> _REQUIRED WORK_: Within the entries that follow, show each line where the word "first" occurs.

--- RECORDS FOR THIS EXERCISE ---

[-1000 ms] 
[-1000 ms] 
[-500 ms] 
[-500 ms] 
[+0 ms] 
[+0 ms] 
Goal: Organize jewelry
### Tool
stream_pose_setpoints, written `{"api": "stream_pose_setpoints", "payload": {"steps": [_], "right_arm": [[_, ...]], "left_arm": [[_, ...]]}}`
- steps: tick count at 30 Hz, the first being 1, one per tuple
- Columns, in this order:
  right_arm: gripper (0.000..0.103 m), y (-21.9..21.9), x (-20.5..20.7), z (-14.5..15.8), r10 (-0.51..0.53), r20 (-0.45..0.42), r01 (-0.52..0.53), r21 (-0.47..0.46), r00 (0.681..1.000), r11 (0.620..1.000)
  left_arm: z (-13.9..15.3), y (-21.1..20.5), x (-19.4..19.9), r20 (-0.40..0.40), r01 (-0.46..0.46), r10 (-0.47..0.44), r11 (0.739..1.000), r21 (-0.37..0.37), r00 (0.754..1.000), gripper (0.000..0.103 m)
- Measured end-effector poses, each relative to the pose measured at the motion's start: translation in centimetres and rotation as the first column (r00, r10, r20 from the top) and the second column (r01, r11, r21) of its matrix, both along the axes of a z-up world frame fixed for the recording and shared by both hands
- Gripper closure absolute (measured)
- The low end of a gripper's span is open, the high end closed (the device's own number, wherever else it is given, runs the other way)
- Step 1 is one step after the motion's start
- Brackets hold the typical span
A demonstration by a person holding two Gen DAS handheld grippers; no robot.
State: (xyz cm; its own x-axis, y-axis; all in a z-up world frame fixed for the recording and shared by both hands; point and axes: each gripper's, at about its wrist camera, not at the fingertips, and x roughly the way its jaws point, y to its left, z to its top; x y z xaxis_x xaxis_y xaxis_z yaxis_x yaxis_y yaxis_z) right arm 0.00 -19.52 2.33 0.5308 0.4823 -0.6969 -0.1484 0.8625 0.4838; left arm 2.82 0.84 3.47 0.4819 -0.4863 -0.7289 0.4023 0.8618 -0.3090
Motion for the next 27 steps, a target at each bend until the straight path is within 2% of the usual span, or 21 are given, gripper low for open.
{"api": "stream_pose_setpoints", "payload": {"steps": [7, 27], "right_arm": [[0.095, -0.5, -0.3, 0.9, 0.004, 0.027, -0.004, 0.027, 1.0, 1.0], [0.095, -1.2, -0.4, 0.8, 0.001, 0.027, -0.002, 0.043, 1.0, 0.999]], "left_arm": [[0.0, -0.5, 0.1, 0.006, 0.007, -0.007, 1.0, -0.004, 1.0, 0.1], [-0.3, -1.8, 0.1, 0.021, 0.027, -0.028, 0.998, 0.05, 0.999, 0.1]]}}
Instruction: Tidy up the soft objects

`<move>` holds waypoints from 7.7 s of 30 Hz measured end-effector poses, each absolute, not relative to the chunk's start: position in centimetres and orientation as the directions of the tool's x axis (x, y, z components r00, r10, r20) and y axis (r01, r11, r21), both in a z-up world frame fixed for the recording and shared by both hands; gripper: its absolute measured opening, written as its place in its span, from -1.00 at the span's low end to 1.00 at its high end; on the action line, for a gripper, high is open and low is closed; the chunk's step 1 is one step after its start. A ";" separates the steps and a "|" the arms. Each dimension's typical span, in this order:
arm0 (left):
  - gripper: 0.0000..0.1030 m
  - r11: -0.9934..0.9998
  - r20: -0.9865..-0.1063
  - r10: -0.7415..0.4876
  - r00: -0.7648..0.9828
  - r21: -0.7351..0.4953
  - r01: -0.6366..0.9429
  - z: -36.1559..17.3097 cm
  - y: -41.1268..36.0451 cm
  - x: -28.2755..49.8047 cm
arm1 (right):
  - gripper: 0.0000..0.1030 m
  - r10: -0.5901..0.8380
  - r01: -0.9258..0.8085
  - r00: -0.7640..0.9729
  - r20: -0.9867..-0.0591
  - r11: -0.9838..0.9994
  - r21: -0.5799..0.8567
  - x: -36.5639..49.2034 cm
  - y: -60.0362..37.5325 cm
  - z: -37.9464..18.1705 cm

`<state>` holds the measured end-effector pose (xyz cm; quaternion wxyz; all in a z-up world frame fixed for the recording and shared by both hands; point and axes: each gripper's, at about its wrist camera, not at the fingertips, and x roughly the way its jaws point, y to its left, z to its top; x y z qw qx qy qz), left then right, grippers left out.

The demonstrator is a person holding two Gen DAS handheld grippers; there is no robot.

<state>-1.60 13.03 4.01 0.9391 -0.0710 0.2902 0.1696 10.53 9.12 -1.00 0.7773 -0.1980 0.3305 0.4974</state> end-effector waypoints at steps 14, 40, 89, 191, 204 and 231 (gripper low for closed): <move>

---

> _YOUR RESPONSE_:
- steps: tick count at 30 Hz, the first being 1, one per tuple
- Measured end-effector poses, each relative to the pose measured at the motion's start: translation in centimetres and rotation as the first column (r00, r10, r20 from the top) and the second column (r01, r11, r21) of its matrix, both along the axes of a z-up world frame fixed for the recording and shared by both hands

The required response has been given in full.